- _REQUIREMENT_: Across the entries, how many lines have the string "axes" in them? Reply with only a number.

━━━━

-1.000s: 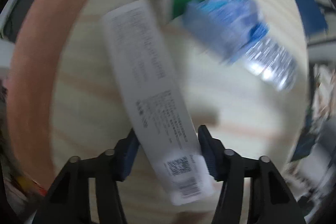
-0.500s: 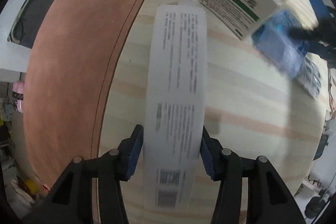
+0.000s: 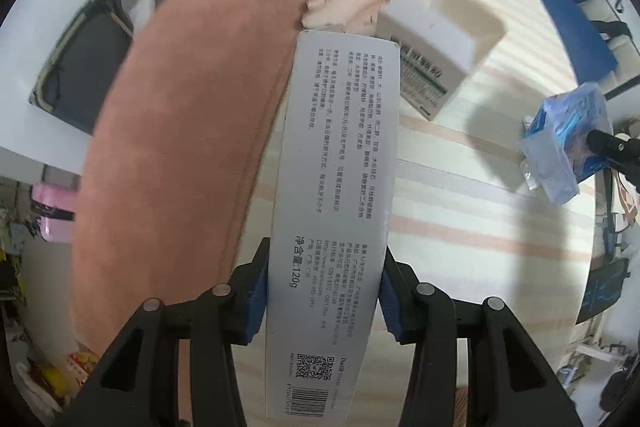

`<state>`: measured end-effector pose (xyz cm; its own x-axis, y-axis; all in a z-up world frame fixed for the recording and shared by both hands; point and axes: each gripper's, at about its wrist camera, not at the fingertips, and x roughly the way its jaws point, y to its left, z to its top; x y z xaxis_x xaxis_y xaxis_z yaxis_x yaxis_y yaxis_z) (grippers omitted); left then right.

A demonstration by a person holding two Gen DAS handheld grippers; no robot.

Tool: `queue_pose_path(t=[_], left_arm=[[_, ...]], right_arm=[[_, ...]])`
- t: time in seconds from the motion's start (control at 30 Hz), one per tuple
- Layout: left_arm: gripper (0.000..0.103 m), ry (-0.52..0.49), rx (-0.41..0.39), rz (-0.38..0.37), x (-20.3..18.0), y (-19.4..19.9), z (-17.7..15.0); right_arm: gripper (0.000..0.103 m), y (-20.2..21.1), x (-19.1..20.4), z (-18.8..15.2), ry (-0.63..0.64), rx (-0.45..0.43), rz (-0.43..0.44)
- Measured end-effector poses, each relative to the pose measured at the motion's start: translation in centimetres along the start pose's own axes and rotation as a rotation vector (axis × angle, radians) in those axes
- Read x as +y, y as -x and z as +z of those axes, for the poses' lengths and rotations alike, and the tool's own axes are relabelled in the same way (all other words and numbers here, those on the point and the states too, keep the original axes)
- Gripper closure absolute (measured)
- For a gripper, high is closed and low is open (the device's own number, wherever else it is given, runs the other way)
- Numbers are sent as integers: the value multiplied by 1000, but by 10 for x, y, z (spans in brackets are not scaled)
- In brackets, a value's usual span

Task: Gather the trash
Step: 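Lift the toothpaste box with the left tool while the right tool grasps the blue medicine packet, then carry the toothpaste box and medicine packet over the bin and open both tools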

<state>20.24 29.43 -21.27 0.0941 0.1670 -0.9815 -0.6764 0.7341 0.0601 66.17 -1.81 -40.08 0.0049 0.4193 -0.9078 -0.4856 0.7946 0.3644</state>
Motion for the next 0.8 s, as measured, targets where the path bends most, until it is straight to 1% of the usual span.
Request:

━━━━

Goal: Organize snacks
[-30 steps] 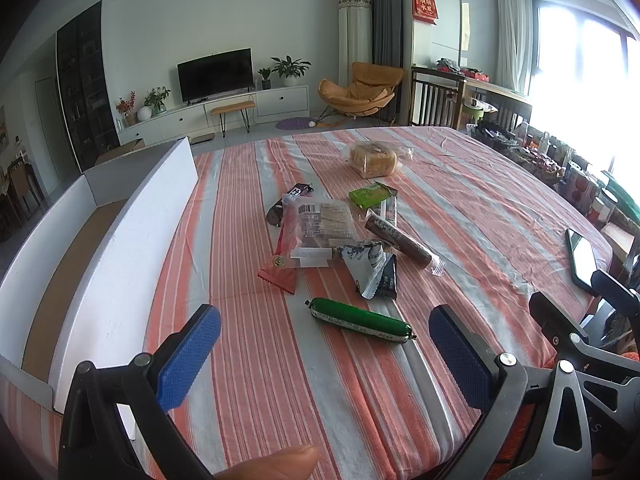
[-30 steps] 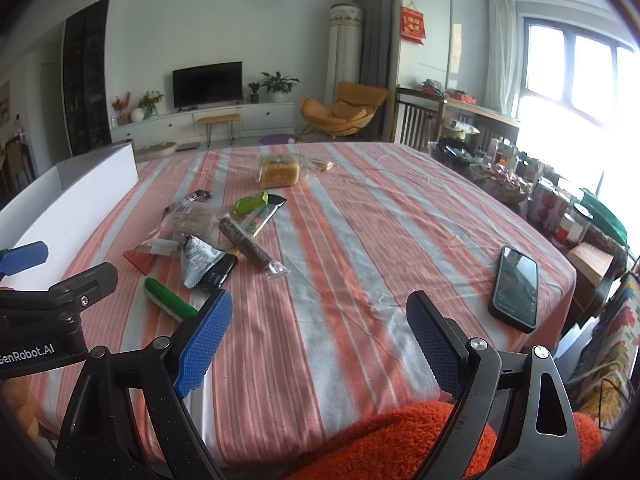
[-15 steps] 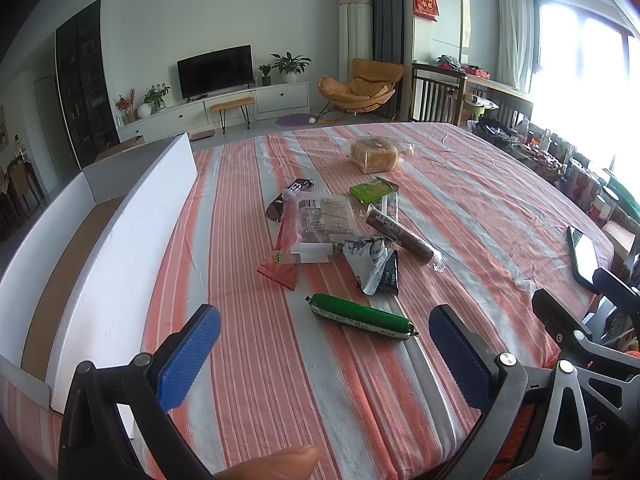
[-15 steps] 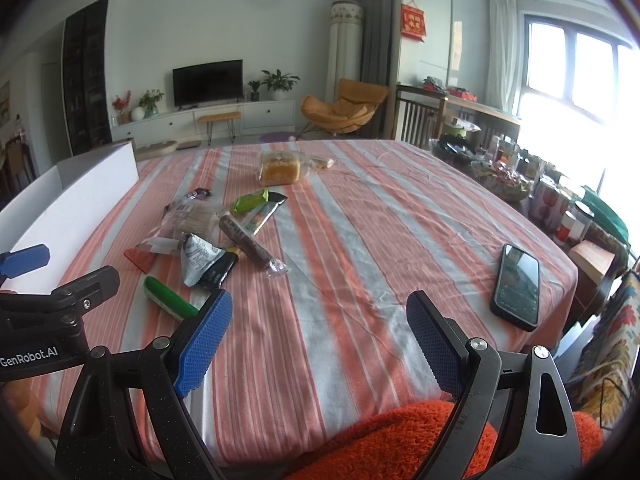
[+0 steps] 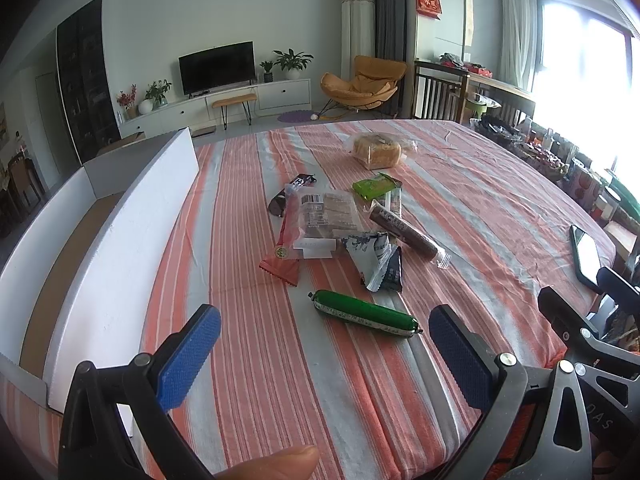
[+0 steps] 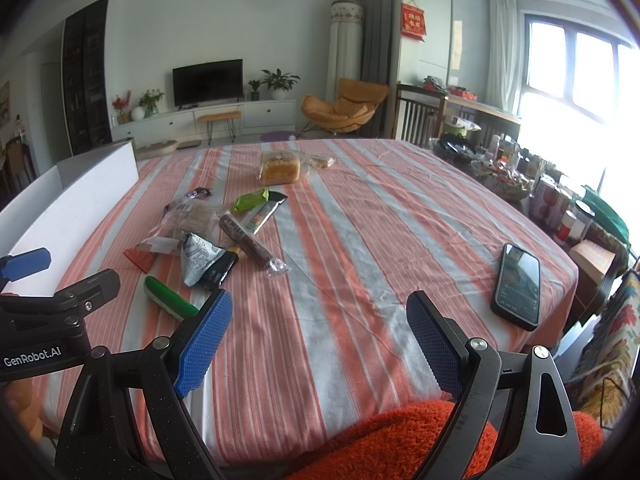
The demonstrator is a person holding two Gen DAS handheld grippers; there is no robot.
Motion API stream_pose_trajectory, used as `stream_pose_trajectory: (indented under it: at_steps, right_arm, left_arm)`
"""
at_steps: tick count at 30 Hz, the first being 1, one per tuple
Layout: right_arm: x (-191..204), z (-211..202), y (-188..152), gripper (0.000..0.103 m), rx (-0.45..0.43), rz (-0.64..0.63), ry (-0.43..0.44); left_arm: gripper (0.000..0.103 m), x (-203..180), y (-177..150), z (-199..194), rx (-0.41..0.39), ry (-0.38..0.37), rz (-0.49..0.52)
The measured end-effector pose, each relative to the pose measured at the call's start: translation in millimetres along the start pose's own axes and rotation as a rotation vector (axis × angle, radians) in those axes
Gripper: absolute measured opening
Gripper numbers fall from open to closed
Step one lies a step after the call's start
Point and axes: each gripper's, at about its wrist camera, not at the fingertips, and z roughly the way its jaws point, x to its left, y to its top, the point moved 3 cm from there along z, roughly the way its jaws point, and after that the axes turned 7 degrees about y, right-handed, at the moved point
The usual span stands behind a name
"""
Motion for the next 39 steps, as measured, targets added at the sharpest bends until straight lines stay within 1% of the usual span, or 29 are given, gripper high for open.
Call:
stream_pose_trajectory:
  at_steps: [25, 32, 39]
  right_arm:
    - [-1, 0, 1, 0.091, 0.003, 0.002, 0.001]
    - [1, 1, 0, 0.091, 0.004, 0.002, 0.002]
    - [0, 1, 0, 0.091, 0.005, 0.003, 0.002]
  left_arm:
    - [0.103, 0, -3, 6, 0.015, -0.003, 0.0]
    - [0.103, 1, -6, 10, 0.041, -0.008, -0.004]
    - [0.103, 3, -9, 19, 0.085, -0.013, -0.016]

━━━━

- _COMPLETED EXERCISE_: 5